◆ **Exercise**
Copy out all lines of the records in which the word "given" appears.
* * * * * * *
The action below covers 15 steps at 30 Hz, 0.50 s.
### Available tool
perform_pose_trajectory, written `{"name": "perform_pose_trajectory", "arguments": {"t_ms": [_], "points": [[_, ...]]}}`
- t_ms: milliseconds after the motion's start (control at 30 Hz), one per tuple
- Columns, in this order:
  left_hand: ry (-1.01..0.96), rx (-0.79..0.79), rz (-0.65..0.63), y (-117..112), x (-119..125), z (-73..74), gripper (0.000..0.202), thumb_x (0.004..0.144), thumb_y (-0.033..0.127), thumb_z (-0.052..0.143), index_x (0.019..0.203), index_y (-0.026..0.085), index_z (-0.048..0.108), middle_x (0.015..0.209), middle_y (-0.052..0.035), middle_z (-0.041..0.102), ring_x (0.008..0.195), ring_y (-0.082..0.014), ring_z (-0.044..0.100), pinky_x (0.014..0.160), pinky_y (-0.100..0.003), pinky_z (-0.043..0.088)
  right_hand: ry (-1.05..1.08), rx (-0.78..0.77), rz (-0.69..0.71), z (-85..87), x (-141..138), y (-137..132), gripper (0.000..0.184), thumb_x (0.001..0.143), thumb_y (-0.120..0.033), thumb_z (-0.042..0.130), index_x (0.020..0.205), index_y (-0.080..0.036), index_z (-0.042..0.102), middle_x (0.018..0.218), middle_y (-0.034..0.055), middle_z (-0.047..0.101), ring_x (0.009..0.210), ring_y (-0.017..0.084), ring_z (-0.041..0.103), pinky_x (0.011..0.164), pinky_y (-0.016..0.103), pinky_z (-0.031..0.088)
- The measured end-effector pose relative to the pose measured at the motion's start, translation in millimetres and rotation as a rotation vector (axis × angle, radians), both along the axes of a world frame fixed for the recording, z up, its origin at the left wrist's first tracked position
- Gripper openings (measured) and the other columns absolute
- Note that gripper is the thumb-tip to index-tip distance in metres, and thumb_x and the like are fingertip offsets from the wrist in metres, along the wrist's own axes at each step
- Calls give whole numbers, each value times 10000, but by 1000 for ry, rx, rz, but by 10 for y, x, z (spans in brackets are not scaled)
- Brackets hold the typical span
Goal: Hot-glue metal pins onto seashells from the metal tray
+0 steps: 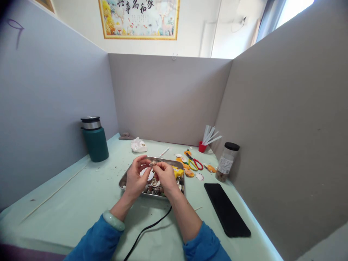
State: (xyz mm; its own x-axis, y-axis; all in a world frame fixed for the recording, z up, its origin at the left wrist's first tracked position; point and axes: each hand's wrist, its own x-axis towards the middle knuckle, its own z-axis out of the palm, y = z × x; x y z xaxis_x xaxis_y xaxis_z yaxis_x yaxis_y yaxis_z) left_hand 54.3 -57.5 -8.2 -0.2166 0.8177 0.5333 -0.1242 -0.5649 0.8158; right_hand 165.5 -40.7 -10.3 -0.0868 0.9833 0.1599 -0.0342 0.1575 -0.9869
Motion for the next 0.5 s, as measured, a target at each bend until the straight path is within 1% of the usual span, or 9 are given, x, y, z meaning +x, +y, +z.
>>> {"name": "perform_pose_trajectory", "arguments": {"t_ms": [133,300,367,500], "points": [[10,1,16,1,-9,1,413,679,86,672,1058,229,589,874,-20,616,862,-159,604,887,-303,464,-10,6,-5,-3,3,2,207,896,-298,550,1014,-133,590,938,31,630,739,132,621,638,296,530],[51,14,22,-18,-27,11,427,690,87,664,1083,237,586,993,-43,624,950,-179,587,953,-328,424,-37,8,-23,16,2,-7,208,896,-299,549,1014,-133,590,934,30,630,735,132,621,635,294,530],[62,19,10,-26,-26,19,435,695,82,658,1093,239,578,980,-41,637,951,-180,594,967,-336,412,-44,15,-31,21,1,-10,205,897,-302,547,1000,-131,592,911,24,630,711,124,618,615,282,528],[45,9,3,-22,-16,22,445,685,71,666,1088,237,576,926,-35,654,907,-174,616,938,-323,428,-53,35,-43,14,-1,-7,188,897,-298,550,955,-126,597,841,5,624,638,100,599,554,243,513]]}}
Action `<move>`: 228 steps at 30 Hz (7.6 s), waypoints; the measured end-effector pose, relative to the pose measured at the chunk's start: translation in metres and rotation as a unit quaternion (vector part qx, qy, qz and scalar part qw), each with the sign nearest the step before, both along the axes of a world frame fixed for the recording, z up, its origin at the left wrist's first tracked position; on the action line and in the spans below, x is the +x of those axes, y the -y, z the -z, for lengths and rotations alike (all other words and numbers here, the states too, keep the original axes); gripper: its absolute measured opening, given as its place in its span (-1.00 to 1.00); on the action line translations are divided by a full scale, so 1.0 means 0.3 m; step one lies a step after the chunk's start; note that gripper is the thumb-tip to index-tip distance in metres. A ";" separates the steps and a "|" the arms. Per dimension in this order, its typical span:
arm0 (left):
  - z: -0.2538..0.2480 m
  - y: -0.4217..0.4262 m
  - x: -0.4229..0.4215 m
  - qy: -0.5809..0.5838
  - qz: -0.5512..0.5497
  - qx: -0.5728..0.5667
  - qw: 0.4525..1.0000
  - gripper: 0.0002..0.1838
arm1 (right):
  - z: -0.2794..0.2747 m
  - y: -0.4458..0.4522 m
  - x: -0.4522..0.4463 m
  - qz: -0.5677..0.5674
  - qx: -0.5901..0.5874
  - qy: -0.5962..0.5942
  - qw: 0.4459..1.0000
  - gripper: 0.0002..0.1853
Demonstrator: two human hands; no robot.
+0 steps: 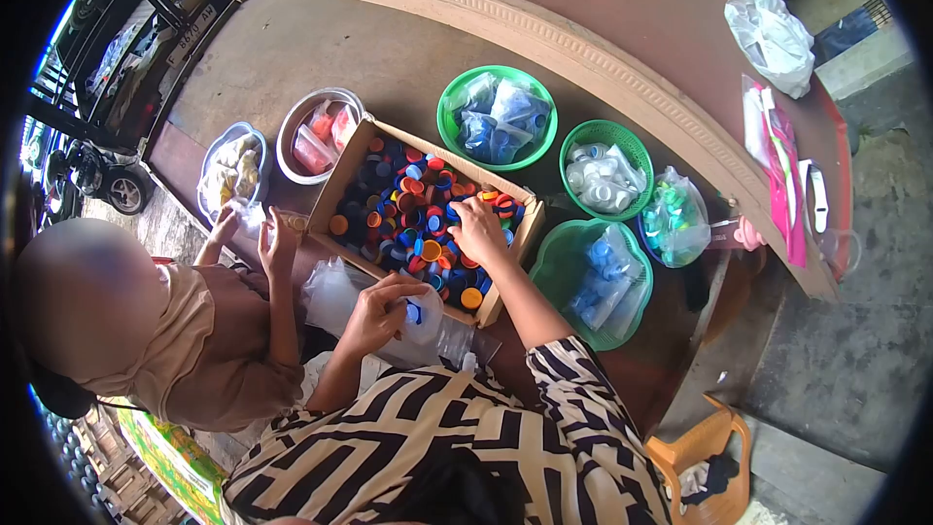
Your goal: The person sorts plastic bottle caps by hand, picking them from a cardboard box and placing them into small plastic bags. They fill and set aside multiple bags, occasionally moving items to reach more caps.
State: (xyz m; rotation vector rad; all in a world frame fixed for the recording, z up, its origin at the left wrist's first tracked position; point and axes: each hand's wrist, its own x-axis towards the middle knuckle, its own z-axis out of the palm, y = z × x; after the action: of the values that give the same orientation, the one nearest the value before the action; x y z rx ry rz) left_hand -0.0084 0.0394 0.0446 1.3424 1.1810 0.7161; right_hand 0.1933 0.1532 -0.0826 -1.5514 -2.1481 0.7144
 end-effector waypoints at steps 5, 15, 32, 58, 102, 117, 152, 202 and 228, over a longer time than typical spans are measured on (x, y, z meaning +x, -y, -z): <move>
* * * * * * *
◆ **Response below**
Motion for the next 0.5 s, as measured, a target at each bend until the straight path is within 1% of the usual span, or 9 are given, x, y, z meaning +x, +y, +z.
Action `<move>`: 228 steps at 30 Hz (7.6 s), waypoints; the measured end-effector pose, relative to the pose measured at the chunk's start: translation in metres and rotation as a unit quaternion (vector part qx, qy, qz and scalar part qw), each with the sign nearest the step before, both along the axes of a world frame fixed for the recording, z up, its origin at the left wrist's first tracked position; on the action line and in the spans below, x is the +x of those axes, y the -y, z the -z, for lengths and rotations alike (all other words and numbers here, the states too, keep the original axes); gripper: its absolute measured opening, given as its place in its span (-1.00 to 1.00); on the action line translations are divided by a full scale, so 1.0 means 0.3 m; step one lies a step after the chunk's start; note that gripper is the thumb-tip to index-tip distance in metres. A ";" separates the steps and a "|" the arms. Per dimension in this order, its typical span:

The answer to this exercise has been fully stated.